TASK OBJECTIVE ▸ Go through the lines below. Copy those with "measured".

PROVIDED DATA ▸

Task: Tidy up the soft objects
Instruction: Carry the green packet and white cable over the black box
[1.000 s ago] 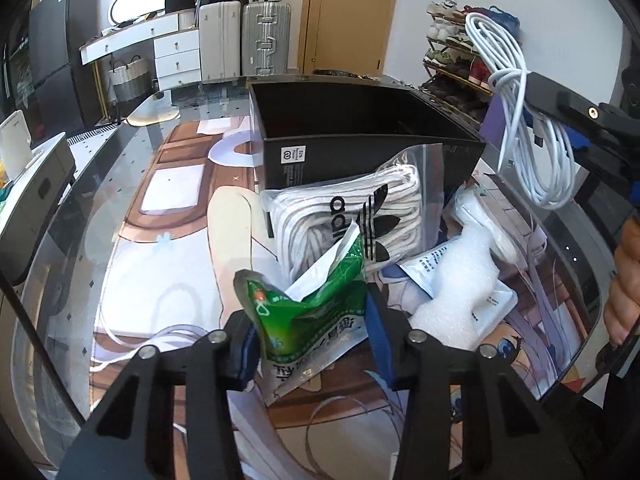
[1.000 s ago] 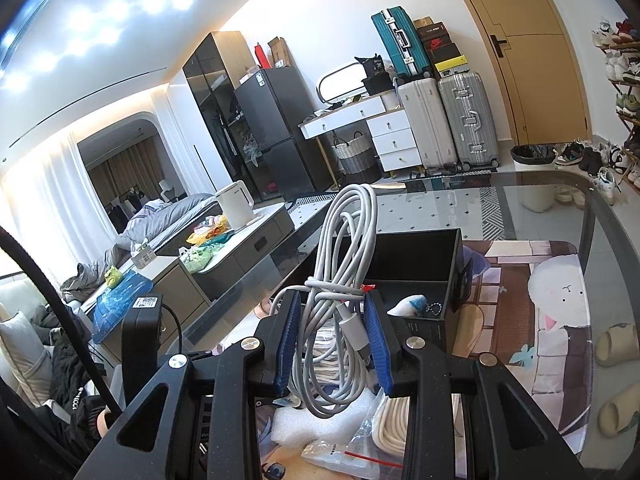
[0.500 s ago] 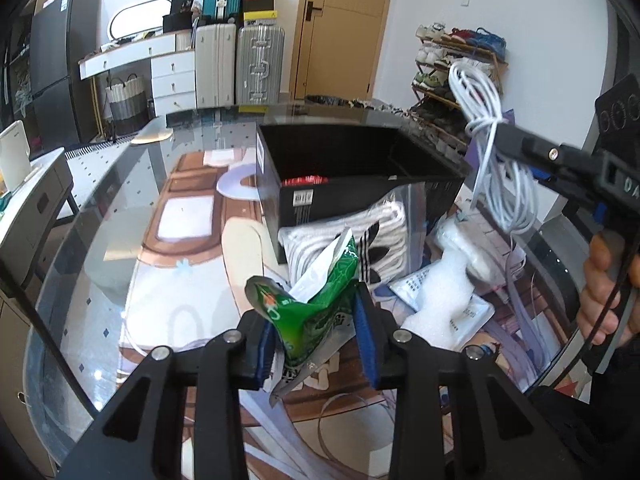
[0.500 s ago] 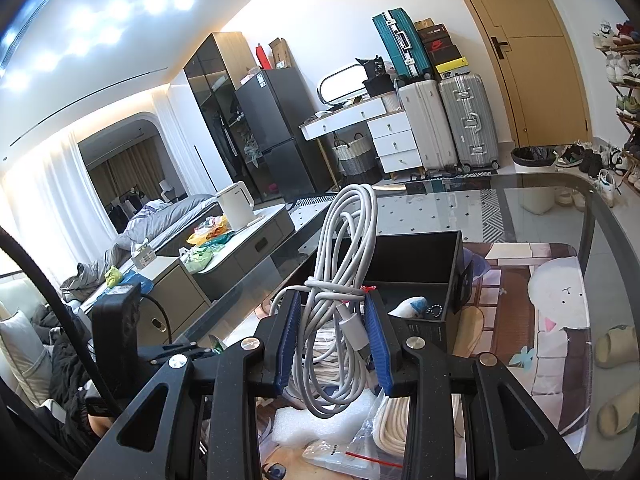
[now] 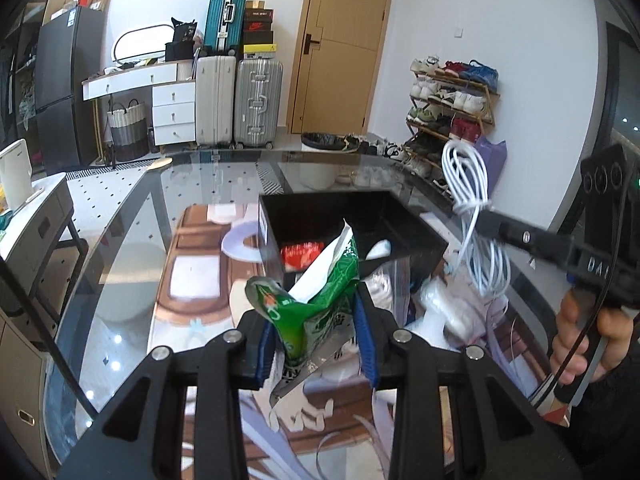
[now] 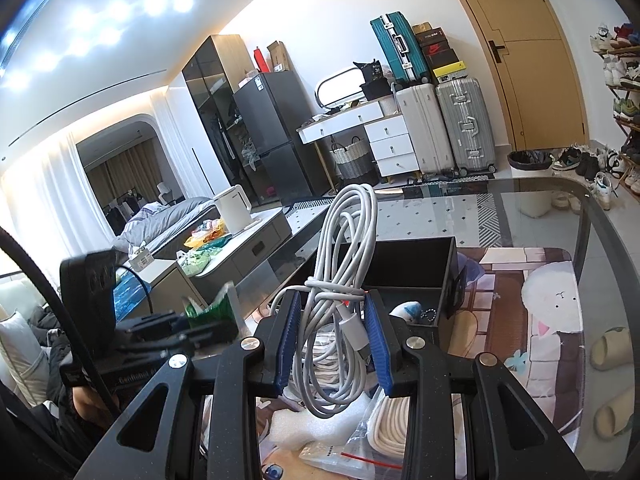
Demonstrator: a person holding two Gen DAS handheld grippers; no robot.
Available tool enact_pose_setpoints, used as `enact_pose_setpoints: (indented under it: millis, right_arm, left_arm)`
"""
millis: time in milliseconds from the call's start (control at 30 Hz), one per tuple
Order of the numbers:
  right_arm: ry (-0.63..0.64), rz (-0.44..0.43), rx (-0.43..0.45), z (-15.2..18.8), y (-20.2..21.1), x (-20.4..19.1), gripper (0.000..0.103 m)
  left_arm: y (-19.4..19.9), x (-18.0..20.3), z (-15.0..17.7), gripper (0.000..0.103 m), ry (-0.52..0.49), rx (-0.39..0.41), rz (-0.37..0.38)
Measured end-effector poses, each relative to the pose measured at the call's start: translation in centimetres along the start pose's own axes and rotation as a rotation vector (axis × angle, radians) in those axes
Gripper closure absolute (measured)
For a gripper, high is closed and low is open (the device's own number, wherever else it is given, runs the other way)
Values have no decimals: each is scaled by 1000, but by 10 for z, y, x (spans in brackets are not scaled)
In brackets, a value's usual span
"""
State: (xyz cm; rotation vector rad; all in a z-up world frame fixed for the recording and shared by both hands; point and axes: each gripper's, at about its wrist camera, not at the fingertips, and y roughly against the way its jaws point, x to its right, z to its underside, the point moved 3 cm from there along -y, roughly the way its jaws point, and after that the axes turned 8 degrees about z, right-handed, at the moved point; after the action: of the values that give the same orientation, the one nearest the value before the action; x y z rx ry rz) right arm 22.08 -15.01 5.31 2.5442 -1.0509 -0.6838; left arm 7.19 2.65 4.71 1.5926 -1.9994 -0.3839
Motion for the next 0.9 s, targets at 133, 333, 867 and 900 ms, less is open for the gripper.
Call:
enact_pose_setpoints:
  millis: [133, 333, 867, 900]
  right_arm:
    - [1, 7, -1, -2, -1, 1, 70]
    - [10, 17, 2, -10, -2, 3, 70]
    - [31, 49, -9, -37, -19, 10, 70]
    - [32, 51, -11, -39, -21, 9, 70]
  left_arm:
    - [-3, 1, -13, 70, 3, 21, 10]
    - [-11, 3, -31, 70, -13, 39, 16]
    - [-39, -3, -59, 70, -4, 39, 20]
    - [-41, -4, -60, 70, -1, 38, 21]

ANSWER AREA ▸
Measured end-effector poses, each relative to the pose measured at the call's start: translation in centimetres along the start pose's own axes and rotation as a rotation vector (axis × angle, radians) in those axes
Gripper closure absolute (measured)

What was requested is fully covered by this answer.